Adam de Lamberton gave a charter of a third part of his land of Lamberton to his grandson, Galfrido de Hasswell between 1190 and 1200.

In the National Archives of Scotland (RH1/2/59) there is a charter of Sir Peter de Mordington, knt., son of the deceased Sir William de Mordington, as superior, in favour of Simon de Baddeby of certain lands in Lamberton, dated 1270. A William de Lamberton was superior c1318.

Some records give Lamberton as a feudal barony; others that it became part of the vast barony assigned to Coldingham Priory. (It may be partly both).

A charter (RH1/2/98) dated November 21, 1325 of Agnes de Mordington, in favour of John de Raynton, thereafter designated as "of Lamberton", appears to herald the long possession of Lamberton by this family, descendants of the ancient foresters of Coldingham Priory. "Robert de Renton, Lord of Lamberton" was in possession in 1407. In 1632 David Renton of Billie held "the forty husbandlands (1040 acres) of Lambertoun within the lordship of Coldingham".

By the 18th century the Rentons had passed their ancient estate of Billie to the Homes, but retained Lamberton. The Rentons of Lamberton were in the early 19th century represented by Alexander Renton of Lamberton (d. before March 1831), who was served his father's heir in the lands and mains of Lamberton in 1774, and whose only child, a daughter Susanna, married Robert Campbell, a Colonel in the 42nd (Royal Highland) Regiment of Foot. Their son, Charles Frederick (1819 - 1891), Colonel in the 87th Regiment of Foot, hyphenated his surname. The Campbell-Rentons of Lamberton, and, later, Mordington House, also failed in the male line with the death in 1948 of Robert Charles Campbell-Renton.
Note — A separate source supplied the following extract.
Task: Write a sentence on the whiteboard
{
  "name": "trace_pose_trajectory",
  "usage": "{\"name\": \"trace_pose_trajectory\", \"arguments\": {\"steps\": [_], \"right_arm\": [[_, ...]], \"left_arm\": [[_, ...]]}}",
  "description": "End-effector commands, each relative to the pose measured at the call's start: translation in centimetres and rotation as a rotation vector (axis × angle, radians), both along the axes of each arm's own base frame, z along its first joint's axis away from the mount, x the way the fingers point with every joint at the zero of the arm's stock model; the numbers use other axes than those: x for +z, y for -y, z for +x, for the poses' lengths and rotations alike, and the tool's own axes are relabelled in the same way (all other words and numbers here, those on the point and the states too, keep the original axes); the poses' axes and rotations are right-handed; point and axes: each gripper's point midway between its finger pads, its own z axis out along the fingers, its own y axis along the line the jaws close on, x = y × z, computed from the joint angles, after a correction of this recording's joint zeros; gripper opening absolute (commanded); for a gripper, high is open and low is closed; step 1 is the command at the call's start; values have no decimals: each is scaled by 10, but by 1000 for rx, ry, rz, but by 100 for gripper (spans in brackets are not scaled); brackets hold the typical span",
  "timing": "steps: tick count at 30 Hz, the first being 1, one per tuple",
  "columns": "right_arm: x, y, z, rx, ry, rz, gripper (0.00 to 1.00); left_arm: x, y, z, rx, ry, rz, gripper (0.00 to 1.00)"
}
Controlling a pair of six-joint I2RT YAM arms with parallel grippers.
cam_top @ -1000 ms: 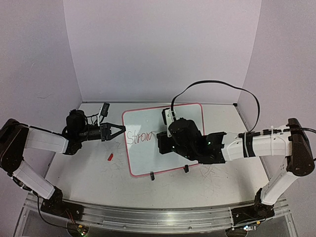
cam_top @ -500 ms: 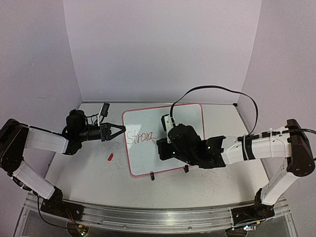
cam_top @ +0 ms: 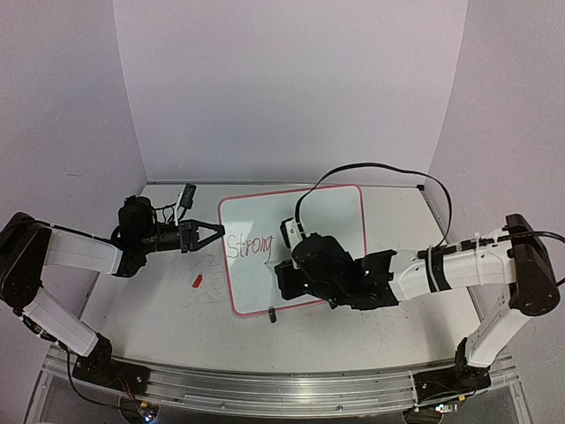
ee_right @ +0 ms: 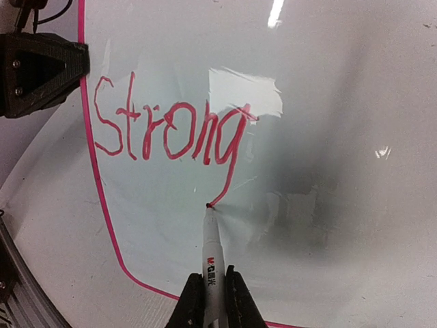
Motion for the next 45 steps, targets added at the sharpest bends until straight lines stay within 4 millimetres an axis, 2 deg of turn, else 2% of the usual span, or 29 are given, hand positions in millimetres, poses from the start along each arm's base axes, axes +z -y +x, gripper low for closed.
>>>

The now ruined Lamberton Kirk was the church where, in July 1503, Margaret Tudor the daughter of King Henry VII of England, met the representatives of King James IV of Scotland (and traditionally is said to have married him by proxy), thus leading to the eventual succession of James VI to the English throne. Only ruins of the nave and chancel remain, as the burial-place of the Rentons of Lamberton.